Eyre was also asked if the military is planning any departmental cuts so it can allocate $4.9 billion to NORAD upgrades.
“We have not considered cutting. But as always, we have to consider a rebalancing,” he said.
“The strength we have today is not the strength we need to sustain tomorrow. So we have to look at the force structure. Do we have it in the right place? Should we consider reviving units to take on more relevant roles for the future security environment? Its very important.
Perry described it as « pretty unusual » to have someone in the role of Eyre say he doesn’t know where the money came from.
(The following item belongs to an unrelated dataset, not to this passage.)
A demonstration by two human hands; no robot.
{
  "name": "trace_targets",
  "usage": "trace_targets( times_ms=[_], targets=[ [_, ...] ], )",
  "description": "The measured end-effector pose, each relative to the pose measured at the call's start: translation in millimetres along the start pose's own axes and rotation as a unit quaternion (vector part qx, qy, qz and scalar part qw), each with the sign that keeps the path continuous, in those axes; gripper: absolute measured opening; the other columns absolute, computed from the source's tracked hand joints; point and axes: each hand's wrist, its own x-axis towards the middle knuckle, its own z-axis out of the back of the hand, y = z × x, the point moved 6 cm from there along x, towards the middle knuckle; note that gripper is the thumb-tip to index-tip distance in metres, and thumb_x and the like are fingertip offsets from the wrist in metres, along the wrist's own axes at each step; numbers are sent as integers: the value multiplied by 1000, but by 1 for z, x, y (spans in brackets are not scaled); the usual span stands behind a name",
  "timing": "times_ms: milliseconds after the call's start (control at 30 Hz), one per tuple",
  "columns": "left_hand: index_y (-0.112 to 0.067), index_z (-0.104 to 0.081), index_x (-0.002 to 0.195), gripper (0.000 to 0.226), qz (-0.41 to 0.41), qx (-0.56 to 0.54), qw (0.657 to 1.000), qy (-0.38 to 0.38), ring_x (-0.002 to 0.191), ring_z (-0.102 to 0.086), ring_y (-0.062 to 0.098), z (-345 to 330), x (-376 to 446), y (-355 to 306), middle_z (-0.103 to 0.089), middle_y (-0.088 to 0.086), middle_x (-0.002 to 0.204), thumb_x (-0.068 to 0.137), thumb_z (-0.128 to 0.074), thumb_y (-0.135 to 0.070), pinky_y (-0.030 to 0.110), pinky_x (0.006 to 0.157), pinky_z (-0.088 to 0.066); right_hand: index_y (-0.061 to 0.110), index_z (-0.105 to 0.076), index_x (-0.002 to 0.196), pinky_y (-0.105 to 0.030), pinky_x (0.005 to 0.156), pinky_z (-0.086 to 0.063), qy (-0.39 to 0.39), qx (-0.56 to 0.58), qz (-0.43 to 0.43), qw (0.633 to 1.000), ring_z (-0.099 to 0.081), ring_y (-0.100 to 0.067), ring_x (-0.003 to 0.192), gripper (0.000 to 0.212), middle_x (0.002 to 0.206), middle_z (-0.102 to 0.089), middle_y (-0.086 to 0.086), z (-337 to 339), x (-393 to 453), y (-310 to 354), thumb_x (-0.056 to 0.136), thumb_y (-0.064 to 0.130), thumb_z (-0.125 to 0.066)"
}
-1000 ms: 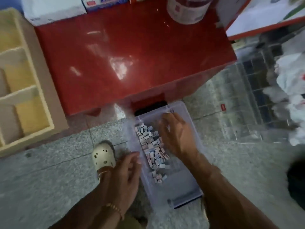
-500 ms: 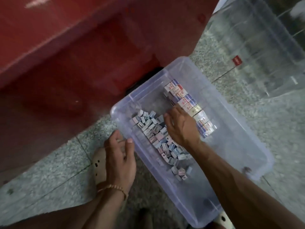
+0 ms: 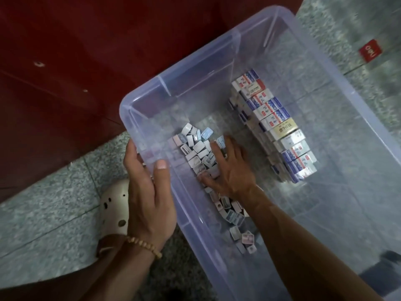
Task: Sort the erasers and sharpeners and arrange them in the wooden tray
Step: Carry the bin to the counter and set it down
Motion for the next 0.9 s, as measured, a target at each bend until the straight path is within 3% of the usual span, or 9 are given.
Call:
trace_targets(
  times_ms=[100,167,300,400,533,733,800,900],
  targets=[
    [-16,-18,152,70,2,-2,1000,-3,116,-58,18,0,0,0,-52,3,136,91,-35,-47,35,92,-52,22,-40,147,-56,106,-37,-71,-16,1,997,-37,-40,135,74,151,-36,-20,10,8,-6,86,61,-57],
    [-18,-16,153,71,8,8,1000,-3,117,-58,19,-1,1,2,-51,4,137,91,-34,-49,43,93,-52,20,-50,137,-55,92,-48,-102,-26,2,994,-48,-40,119,66,136,-50,-19,11,11,-8,84,58,-60],
    [-18,-15,153,72,11,32,999,-7,117,-58,23,0,0,3,-50,6,138,91,-33,-51,50,93,-51,16,-60,125,-53,79,-52,-130,-29,-14,991,-55,-41,101,53,116,-58,-20,10,8,-6,86,51,-65],
    [-17,-15,153,73,14,46,999,-4,116,-59,25,1,1,4,-49,8,139,91,-32,-53,50,92,-52,13,-63,114,-49,70,-54,-128,-35,-18,991,-57,-41,97,47,113,-60,-20,9,6,-3,85,49,-68],
    [-18,-15,153,72,9,52,999,3,115,-60,25,0,0,1,-49,8,140,92,-31,-53,48,90,-53,17,-57,120,-51,77,-52,-143,-64,7,988,-55,-40,101,42,117,-58,-17,11,1,-3,92,48,-54],
    [-16,-15,152,72,-1,57,998,13,113,-61,25,0,0,-1,-51,9,138,92,-30,-51,31,87,-51,20,-47,140,-56,87,-45,-73,-114,14,991,-48,-42,118,83,137,-49,-15,2,-4,9,78,74,-37],
    [-16,-16,152,71,0,55,998,15,112,-62,22,0,0,-2,-53,7,137,92,-30,-51,26,85,-52,23,-51,134,-54,86,-45,-75,-98,16,992,-50,-38,117,68,133,-52,-12,5,-2,3,84,69,-37],
    [-14,-17,152,72,-5,54,998,19,104,-64,16,0,0,-3,-58,3,129,92,-29,-51,11,78,-49,17,-59,122,-49,77,-52,-107,-52,9,993,-54,-37,107,45,119,-57,-15,13,4,-6,92,51,-55]
  ],
)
He added: ‘I can’t think of a time when a chief of defense staff has come out for a major announcement with a minister and then a week later he’s basically expressing that he’s not really sure of the funding and where the funds are going to come from.
The lack of clarity speaks to a bigger problem for the government, Huebert suggested.
He specifically stressed the need for the government to provide clear answers on the details of its spending in light of both rising inflation and concerns about the economy, as well as the broader threat posed by Russia.
« It deals with the inability to be honest with Canadians about security, » he said. “How can we trust a government that doesn’t seem to be able to put its numbers together?
The NATO summit is expected to see the alliance discuss a major strategic shift to better deter and counter Russia, following its bloody and unprovoked invasion of Ukraine in February.